Marson entende que o ESG, “da forma que se apresenta é um assunto novo, o qual começa a entrar em nossas discussões, mas diversas ações vinculadas a ele já fazem parte da missão da empresa, como bem atender a seus clientes com projetos sustentáveis e bem inseridos no meio onde será instalado. As discussões (na empresa) encontram-se em estágio inicial, porém são claros os impactos que nossas ações e projetos causam na sociedade, sendo estes nossos primeiros objetivos quando pensamos em ESG.”

“O Grupo Nederman tem uma ambiciosa política de sustentabilidade, que abrange todos os aspectos do ESG. A empresa já avançou muito nessa área e continua avançando, como se pode comprovar pelo Relatório Anual de Sustentabilidade. Entre muitas outras ações, políticas e processos voltados para a sustentabilidade, a Nederman possui uma série de indicadores de performance (KPIs) especificamente voltados para a sustentabilidade, implementados em todas as unidades da empresa espalhadas pelo mundo. A Nederman tem todas as suas unidades produtivas com sistemas de gestão certificados ISO 9001 e ISO 14001, inclusive no Brasil. Ao lado desses sistemas a implementação de políticas e processos nas áreas ambiental, recursos humanos e relação com a comunidade e tomadores de decisão, completam o ESG que está sempre em melhoria contínua”, informa Sampaio.

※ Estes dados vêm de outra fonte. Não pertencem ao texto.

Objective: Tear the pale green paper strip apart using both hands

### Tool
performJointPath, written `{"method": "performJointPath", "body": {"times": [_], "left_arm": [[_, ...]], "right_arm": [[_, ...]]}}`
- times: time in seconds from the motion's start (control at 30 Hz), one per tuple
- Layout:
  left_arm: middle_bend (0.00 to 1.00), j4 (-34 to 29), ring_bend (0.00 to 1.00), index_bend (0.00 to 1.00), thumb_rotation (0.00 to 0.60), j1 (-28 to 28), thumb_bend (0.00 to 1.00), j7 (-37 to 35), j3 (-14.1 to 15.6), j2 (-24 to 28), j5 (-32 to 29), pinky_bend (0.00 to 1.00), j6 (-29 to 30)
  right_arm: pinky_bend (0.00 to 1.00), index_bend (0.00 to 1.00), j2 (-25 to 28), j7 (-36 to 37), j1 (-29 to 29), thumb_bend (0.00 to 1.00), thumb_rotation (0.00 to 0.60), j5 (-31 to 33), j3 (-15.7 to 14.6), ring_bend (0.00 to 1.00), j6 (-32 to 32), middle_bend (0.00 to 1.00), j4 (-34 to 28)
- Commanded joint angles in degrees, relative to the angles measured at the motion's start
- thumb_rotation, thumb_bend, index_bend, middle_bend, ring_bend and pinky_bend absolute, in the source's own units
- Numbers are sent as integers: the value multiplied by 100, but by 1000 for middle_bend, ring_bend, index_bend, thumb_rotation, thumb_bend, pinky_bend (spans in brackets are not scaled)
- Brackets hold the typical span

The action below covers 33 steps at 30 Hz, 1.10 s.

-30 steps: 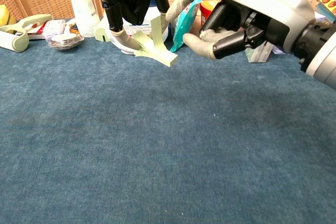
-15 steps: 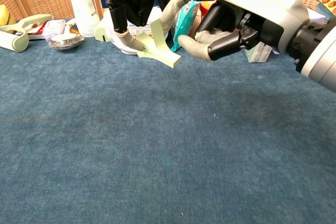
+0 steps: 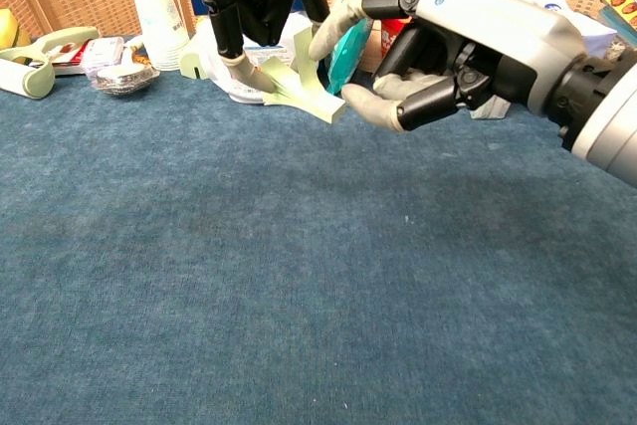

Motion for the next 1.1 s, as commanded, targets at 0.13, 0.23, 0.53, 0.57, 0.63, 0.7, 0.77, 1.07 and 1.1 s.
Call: {"method": "performJointPath", "body": {"times": [0.13, 0.23, 0.53, 0.57, 0.63, 0.7, 0.77, 1.07, 1.1], "left_arm": [[1000, -7, 1000, 660, 600, 3, 457, -7, 14, 17, 20, 1000, 3], [1000, -17, 1000, 660, 600, -2, 457, -21, 16, 28, 16, 1000, -5], [1000, -75, 1000, 660, 600, 8, 457, -20, 48, 17, 101, 1000, -15], [1000, -73, 1000, 660, 600, 7, 457, -14, 51, 13, 110, 1000, -12], [1000, -72, 1000, 660, 600, 9, 457, -19, 46, 5, 112, 1000, 1], [1000, -69, 1000, 660, 600, 11, 457, -23, 42, -1, 114, 1000, 11], [1000, -62, 1000, 660, 600, 7, 457, -22, 39, -5, 112, 1000, 14], [1000, 23, 1000, 660, 600, -12, 457, -13, 32, -58, 40, 1000, 66], [1000, 27, 1000, 660, 600, -12, 457, -12, 32, -62, 39, 1000, 70]], "right_arm": [[979, 308, 15, 22, -28, 477, 535, 7, -22, 1000, 20, 1000, 30], [979, 306, 23, 46, -39, 477, 535, -4, -24, 1000, 38, 1000, 43], [975, 292, 123, 170, 8, 477, 535, 52, 84, 1000, -17, 1000, 80], [974, 292, 131, 179, 20, 477, 535, 55, 96, 1000, -30, 1000, 76], [974, 291, 136, 180, 38, 477, 536, 57, 103, 1000, -53, 1000, 64], [974, 290, 133, 178, 47, 477, 536, 60, 102, 1000, -66, 1000, 54], [974, 290, 122, 175, 54, 477, 534, 56, 98, 1000, -72, 1000, 45], [971, 284, 55, 52, 64, 476, 535, 24, 33, 1000, -82, 1000, -48], [970, 283, 53, 42, 66, 476, 535, 24, 31, 1000, -86, 1000, -59]]}}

“Nas questões de Governança pertencentes ao Social e aos Recursos Humanos não tenho observado planos estratégicos específicos aqui na Refrisat. O que observo é que não existe segregação, as oportunidades são oferecidas a todos, podemos notar com frequência a valorização dos colaboradores através de campanhas de endomarketing e distribuição de lucros entre todos. Estes são valores que a Refrisat traz naturalmente em seu DNA”, diz Altieri.

“Sobre as questões ambientais, a empresa decidiu realizar um grande investimento na busca de homologação como OEM Danfoss Turbocor. Muito em breve estaremos credenciados a fabricar chillers com alta eficiência energética e livres de óleo. Também acabamos de firmar um acordo de joint venture com a Frigel Firenze para operação na América Latina. Incluiremos em nosso portfólio Dry Coolers de alta eficiência, trazendo importante economia de água nos processos industriais e de climatização, lembrando que a diferença entre a oferta e a demanda de água no planeta chegará a 40% até 2030”, completa o executivo da Refrisat.

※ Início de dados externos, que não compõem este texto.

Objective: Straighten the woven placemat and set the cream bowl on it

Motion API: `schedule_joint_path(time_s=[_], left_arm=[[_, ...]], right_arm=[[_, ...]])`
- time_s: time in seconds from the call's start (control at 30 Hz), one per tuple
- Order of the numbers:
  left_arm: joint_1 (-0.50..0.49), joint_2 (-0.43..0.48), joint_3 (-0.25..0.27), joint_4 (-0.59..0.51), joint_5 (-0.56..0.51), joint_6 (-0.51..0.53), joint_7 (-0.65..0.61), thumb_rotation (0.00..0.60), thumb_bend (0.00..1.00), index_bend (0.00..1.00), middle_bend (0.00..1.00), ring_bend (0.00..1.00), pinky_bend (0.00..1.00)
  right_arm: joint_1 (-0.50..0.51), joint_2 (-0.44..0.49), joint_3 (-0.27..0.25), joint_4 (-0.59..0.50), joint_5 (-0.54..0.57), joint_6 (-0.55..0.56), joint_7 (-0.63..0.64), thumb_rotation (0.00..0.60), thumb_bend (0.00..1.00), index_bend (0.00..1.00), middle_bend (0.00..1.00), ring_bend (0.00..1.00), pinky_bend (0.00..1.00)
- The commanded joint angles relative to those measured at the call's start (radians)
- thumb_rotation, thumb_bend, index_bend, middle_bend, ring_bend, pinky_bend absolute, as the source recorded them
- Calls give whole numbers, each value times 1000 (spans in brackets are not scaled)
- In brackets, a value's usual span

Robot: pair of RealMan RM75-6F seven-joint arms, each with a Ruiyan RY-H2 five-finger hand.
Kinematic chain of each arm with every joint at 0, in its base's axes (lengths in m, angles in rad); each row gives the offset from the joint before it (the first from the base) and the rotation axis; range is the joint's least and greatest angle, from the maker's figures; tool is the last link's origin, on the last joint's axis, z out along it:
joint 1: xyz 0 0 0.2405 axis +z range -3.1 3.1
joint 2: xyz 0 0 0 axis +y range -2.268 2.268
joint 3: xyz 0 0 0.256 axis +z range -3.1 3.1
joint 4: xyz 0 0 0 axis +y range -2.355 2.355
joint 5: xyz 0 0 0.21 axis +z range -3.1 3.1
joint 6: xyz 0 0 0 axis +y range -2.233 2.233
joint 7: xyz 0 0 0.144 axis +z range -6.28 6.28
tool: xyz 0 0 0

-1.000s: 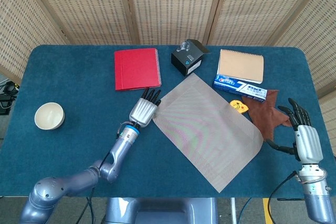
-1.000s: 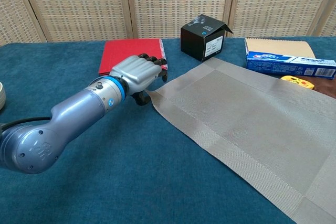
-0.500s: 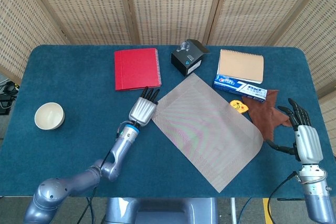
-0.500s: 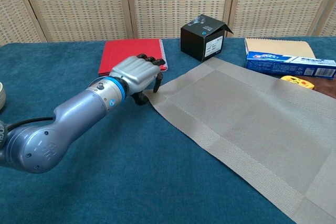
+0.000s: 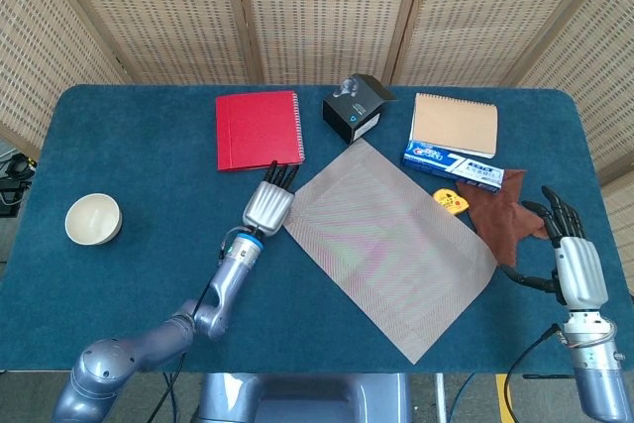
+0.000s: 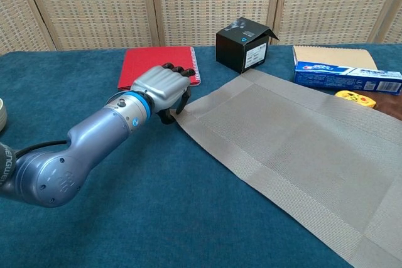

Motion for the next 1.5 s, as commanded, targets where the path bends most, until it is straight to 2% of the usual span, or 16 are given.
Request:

Na Chemours o compromisso com a responsabilidade corporativa se iniciou em 2017, segundo Fugita, quando a empresa se propôs a ser a melhor e fazer o melhor para clientes, comunidades, funcionários e todo o mundo a sua volta. “Desde então fizemos um enorme progresso para atender esta ambição, ao mesmo tempo em que transformamos e crescemos nossa companhia além do que pudéssemos ter imaginado. O mundo exige cada vez mais produtos, tecnologia e atuação responsáveis e nós, como Chemours, compartilhamos destas expectativas como nossos compromissos em tudo o que fazemos. Os compromissos de responsabilidade corporativa da Chemours são apenas um capítulo que demonstram nossa visão de que juntos podemos criar um mundo melhor através do poder da química.”